Aachen fertigt Mönchengladbach ab

Aachen (dpa). Ein Winken in das euphorisierte Publikum, ein Lachen - ein Mehr an Gefühlsausbrüchen gönnte sich Michael Frontzeck nicht.
Die Körpersprache des Neuen auf der Trainerbank von Alemannia Aachen entsprach keineswegs der eines Triumphators. Dabei hätte der 42-Jährige nach dem 4:2 über Frontzecks ehemaligen Club Borussia Mönchengladbach allen Grund gehabt, sich so richtig feiern zu lassen nach »einem super Nachmittag, nach einem Riesenspiel meiner Mannschaft.«
Frontzeck genoss das Erlebte still. »Rundum glücklich« sei er, aber auch »geschlaucht. Ich möchte jetzt einfach nur noch nach Hause zu meiner Frau«, sagte der EM-Zweite von 1992. Überschwänglichkeit ist Frontzecks Sache nicht, selbst dann nicht, wenn der Sieg gegen den Trainer-Kollegen zu Stande kam, der dem damals 19 Jahre alten »Fohlen« Frontzeck am 13. August 1983 als Spieler zum Debüt verhalf.

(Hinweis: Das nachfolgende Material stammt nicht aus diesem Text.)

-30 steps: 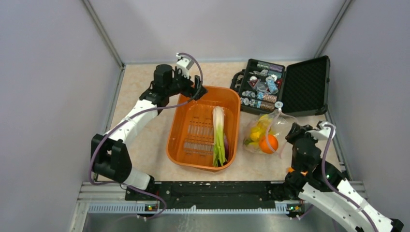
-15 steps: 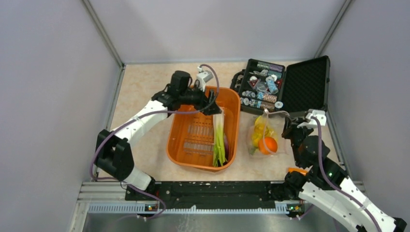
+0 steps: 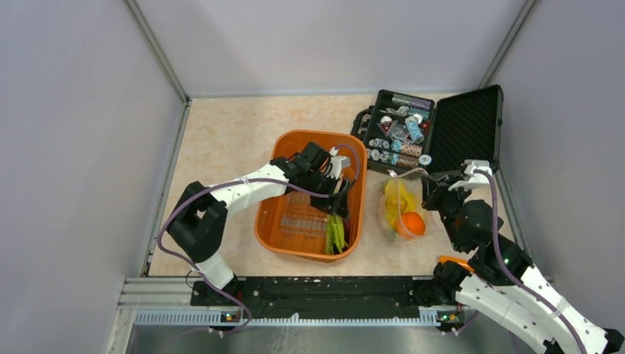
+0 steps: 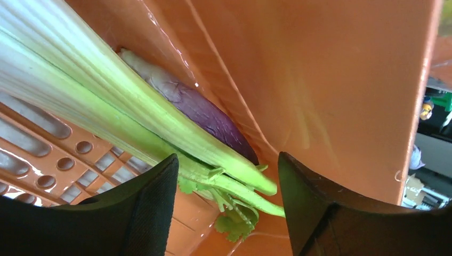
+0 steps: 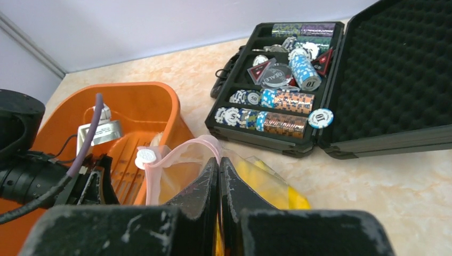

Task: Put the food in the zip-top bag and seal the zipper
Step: Adjust the fake vegetable in the bin.

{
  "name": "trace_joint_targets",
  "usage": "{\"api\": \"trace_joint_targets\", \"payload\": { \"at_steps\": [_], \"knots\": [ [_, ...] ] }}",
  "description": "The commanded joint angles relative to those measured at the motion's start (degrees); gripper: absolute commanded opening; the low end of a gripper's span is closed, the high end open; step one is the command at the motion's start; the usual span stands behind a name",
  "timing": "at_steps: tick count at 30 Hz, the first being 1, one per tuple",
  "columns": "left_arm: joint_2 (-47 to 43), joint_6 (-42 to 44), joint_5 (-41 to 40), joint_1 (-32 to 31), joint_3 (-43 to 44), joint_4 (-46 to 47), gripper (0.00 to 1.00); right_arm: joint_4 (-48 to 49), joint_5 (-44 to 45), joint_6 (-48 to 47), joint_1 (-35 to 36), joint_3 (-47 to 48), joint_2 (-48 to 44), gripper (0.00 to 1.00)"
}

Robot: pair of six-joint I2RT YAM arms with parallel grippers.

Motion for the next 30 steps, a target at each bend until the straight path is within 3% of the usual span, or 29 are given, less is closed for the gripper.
{"api": "trace_joint_targets", "payload": {
  "at_steps": [1,3,6,10,14,19,21,27,30],
  "knots": [
    [-0.84,-3.53,-1.75,-1.08,-0.12,3.92,0.72,4.44,-1.9,3.23,-0.3,-1.87,-2.16,0.0],
    [-0.65,-3.88,-1.73,-2.03,-2.17,7.4,0.79,3.54,-1.53,3.73,-0.37,-1.51,-2.19,0.0],
    [-0.43,-6.31,-1.45,-3.05,-4.31,12.48,0.8,1.49,-0.62,4.95,-0.38,-0.8,-2.38,0.0],
    [1.01,-5.38,-19.78,-4.34,-2.21,1.72,0.7,-0.79,-0.73,6.45,-0.31,-0.19,-3.36,0.0],
    [-2.18,-5.41,-34.89,-4.45,-3.93,-3.44,0.66,-1.09,-0.55,7.69,-0.38,-0.68,-5.24,0.0],
    [-7.56,-5.15,-49.87,-4.39,-3.6,-7.89,0.62,-1.67,0.35,8.33,-0.31,-0.86,-6.66,0.0],
    [-6.64,-5.6,-54.75,-3.77,-1.78,-13.9,0.58,-2.57,0.64,9.02,-0.32,-0.59,-6.96,0.0],
    [-7.78,-6.07,-58.69,-0.75,-1.79,-17.59,0.54,-3.68,1.24,10.49,-0.34,-0.5,-8.16,0.0],
    [-13.58,-4.41,-51.72,-0.9,-0.87,-13.8,0.64,-4.09,1.33,10.88,-0.38,-0.25,-8.5,0.0]
  ]
}}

Borussen-Coach Jupp Heynckes war generös: »Ich gönne es dem Michael.« Mit seiner eigenen Mannschaft ging der Altmeister hart ins Gericht: »So kann man in der Bundesliga nicht spielen.« Das Defensiv-Verhalten seines Teams sei vor und bei den Aachener Treffern durch Laurentiu Reghecampf (7./Handelfmeter), den ehemaligen Gladbacher Jan Schlaudraff (31./84.) und Marius Ebbers (51.) nicht vorhanden gewesen: »Wir waren nicht in der Lage, dagegen zu halten.« Doppel-Torschütze für die Gäste im Nachbarschafts-Duell war Kahe (50./90.).
Empfindlich gestört wurde die Partie durch rassistische Schmährufe. Sie riefen auch DFB-Präsident Theo Zwanziger auf den Plan. Schiedsrichter Michael Weiner ließ über Stadion-Lautsprecher mit einer mehrminütigen Unterbrechung drohen, weil Gäste-Stürmer Kahe aus dem Aachener Fanblock als »Asylant« beschimpft worden war. Eine Woche zuvor hatten Zuschauer beim DFB-Pokal-Spiel des FC Schalke 04 beim Oberligisten FC Hansa Rostock II Nationalspieler Gerald Asamoah mit Affengeräuschen beleidigt.
»Die Vereine machen sich mitschuldig«, sagte DFB-Chef Zwanziger. »Sie können sich nicht länger damit herausreden, dass es sich bei rechtsradikalen und rassistischen Ausfällen um die Aktionen einiger weniger Störenfriede handle. Sie tragen die Verantwortung und müssen auch mit Konsequenzen leben - bis hin zum Punktverlust«, sagte Zwanziger.
Der Bundestag des Deutschen Fußball-Bundes hatte am 8. September die Grundlage für Bestrafungen nach rassistischen Vorfällen geschaffen. Entsprechend der Richtlinien des Weltverbands FIFA will der DFB künftig »diskriminierenden und menschenverachtenden Verhaltensweisen« entgegentreten. Dabei drohen Spielern oder Offiziellen Sperren und Geldstrafen. Vereine können für Fehlverhalten ihrer Fans mit Punktabzug und Ausschluss aus dem Wettbewerb bestraft werden.